Dudo que haya en el mundo un solo señor, mayor de sesenta años, que no haya chorreado la baba por Sofía Loren. Y una mujer que no quisiera parecerse a ella.
Los que crecimos con una revista Vanidades cerca, la vimos durante décadas en las fotos de sus páginas. Siempre regia, voluptuosa, con sus ojos marrones enmarcados por unas pestañas largas que tocaban las cejas, su boca amplia, sus dientes grandes y un escote que provocaba toda clase de sueños en los caballeros. Y bueno, supongo que en algunas mujeres también, con todo derecho. Además de ganarse muchos premios por sus actuaciones, Sofía fue, sin lugar a dudas, un icono de la belleza femenina en su tiempo.
Hace unos días se estrenó su película más reciente, La vida ante sí, dirigida por su hijo Edoardo Ponti, en la que hace el papel de Madame Rosa, una señora que cuida los hijos de las prostitutas. Y déjenme decirles que de aquel mujerononón de hace cuarenta, cincuenta o sesenta años, ahora queda una viejita que bien podría ser mi mamá o la vecina del barrio que pasa despacio con la bolsa de las compras: Canosa, arrugada y hermosa. Sí, así como lo leen, porque para mí canosa y arrugada son absolutamente compatibles con hermosa.

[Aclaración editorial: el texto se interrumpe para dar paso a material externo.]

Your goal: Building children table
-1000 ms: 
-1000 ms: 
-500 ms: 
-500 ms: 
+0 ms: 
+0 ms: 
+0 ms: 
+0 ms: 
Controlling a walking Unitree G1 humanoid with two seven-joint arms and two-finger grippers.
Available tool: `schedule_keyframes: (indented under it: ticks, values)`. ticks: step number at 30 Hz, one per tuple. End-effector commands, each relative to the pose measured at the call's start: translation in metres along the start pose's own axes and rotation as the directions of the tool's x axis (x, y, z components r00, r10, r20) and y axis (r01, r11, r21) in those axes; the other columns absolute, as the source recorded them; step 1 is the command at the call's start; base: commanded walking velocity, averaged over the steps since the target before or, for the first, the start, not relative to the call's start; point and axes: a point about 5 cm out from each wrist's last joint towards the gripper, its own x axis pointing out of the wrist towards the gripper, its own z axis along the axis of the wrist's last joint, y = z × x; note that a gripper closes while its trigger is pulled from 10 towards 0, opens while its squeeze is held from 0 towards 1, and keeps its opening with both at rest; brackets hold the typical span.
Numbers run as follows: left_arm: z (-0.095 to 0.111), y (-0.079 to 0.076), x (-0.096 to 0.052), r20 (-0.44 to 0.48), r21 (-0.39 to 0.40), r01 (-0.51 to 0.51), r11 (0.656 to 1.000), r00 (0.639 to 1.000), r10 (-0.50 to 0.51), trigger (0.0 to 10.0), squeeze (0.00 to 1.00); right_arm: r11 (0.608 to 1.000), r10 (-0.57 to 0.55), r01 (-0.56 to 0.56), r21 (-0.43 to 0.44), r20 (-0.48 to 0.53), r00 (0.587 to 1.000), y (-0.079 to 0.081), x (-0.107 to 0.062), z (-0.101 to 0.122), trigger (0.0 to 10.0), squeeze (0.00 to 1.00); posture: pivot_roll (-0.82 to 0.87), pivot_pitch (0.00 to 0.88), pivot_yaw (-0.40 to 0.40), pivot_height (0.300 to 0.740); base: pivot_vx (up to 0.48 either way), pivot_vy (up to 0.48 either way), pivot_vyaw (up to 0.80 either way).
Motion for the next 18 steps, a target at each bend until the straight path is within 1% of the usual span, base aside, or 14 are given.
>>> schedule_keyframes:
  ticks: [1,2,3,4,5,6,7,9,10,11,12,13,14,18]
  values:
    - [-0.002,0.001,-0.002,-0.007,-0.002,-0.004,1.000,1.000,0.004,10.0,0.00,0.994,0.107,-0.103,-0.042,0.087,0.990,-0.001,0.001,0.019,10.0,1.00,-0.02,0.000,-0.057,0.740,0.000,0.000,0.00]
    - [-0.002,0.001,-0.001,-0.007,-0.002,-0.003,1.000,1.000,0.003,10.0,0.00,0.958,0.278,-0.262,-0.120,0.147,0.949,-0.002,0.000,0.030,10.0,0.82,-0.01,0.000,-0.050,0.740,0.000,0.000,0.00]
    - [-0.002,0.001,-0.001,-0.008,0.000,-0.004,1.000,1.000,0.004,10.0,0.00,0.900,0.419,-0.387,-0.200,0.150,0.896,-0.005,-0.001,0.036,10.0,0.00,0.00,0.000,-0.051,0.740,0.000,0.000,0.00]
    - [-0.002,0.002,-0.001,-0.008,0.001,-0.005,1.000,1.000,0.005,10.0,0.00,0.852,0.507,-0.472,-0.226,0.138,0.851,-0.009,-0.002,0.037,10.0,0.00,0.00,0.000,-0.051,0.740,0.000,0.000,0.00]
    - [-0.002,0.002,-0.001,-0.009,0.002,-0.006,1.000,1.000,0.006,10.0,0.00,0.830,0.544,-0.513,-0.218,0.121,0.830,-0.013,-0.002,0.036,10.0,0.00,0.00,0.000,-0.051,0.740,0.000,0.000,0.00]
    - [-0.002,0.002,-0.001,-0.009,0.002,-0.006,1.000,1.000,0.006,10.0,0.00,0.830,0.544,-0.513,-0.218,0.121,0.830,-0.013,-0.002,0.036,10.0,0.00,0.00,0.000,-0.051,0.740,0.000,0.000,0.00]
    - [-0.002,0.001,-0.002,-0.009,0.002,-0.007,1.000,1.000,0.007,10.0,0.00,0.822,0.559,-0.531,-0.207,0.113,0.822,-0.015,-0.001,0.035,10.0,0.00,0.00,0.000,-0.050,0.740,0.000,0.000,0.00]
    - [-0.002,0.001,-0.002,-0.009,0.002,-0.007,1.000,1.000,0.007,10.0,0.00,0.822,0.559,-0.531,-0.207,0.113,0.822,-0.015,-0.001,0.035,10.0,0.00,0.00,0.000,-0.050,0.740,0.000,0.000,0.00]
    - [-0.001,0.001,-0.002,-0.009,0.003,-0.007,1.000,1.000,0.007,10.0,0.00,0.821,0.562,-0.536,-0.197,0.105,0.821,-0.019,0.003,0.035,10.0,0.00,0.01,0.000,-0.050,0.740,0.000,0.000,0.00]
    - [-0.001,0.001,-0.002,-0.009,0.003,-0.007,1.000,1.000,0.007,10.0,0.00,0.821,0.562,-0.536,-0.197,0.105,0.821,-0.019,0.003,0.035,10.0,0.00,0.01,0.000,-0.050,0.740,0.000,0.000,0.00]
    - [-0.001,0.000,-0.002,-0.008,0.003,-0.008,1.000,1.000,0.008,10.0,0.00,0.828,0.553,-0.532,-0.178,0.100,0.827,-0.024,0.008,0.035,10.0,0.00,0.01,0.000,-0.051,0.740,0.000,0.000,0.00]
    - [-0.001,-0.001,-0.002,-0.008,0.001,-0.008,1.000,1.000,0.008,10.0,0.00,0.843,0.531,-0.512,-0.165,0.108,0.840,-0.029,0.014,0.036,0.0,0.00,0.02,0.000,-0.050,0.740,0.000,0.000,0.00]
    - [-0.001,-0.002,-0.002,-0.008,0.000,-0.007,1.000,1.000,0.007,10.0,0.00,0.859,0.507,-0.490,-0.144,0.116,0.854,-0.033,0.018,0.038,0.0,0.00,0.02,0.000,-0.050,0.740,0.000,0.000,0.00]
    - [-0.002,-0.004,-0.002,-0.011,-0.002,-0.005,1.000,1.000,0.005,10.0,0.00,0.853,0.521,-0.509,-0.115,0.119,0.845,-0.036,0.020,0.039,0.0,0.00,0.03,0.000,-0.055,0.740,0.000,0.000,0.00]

Sofía ahora tiene 86 años. Su piel ha perdido la lozanía de antes, la gravedad afectó sus curvas, tiene ojeras y ha perdido masa muscular en algunas partes. ¿Y qué? Nada. Es solo la confirmación de que también hay belleza en las hojas que caen de los árboles cuando llega el otoño.
Hay muchos miedos que confluyen a medida que nos pasan los años: A los achaques y a las enfermedades; a perder las facultades mentales y la independencia física o económica; a la muerte y, cómo no, el miedo a perder la belleza física, creo que el más recurrente entre nosotros, como si no cumplir con ciertos parámetros definidos quién sabe por quién, fuera un delito. La fealdad, tan subjetiva como su antagonista, es una mina de oro para la industria de la belleza, que mueve miles y miles de millones de pesos cada año. ¡Aleluya!
La sociedad de consumo nos vendió la idea de que el envejecimiento es motivo de angustia, intranquilidad e infelicidad. Todos los días, de todas las maneras, buscamos la perfección del cuerpo, inyectarnos lo que sea para agrandar los senos, la nalga y desaparecer la “pategallina”. Incluso las mujeres jóvenes, entre los veinticinco y los treinta, acuden al “baby bótox”, dizque para prevenir. No las juzgo, allá ellas, pero olvidan que el paso del tiempo es inexorable para todos. Y en todo caso, ojalá no abusen. No sea que lleguen a los cuarenta como unas momias, puede que con la piel muy tersa pero inexpresivas o desfiguradas.
Nos cuesta entender el ciclo de la vida y aceptar la “sejuela”. Al menos yo prefiero llegar a vieja como Sofía Loren: Arrugada, pero sabiendo que en cada pliegue de mi piel está el inventario de todo lo reído, de todo lo llorado, de todo lo vivido, que nadie podrá quitarme nunca.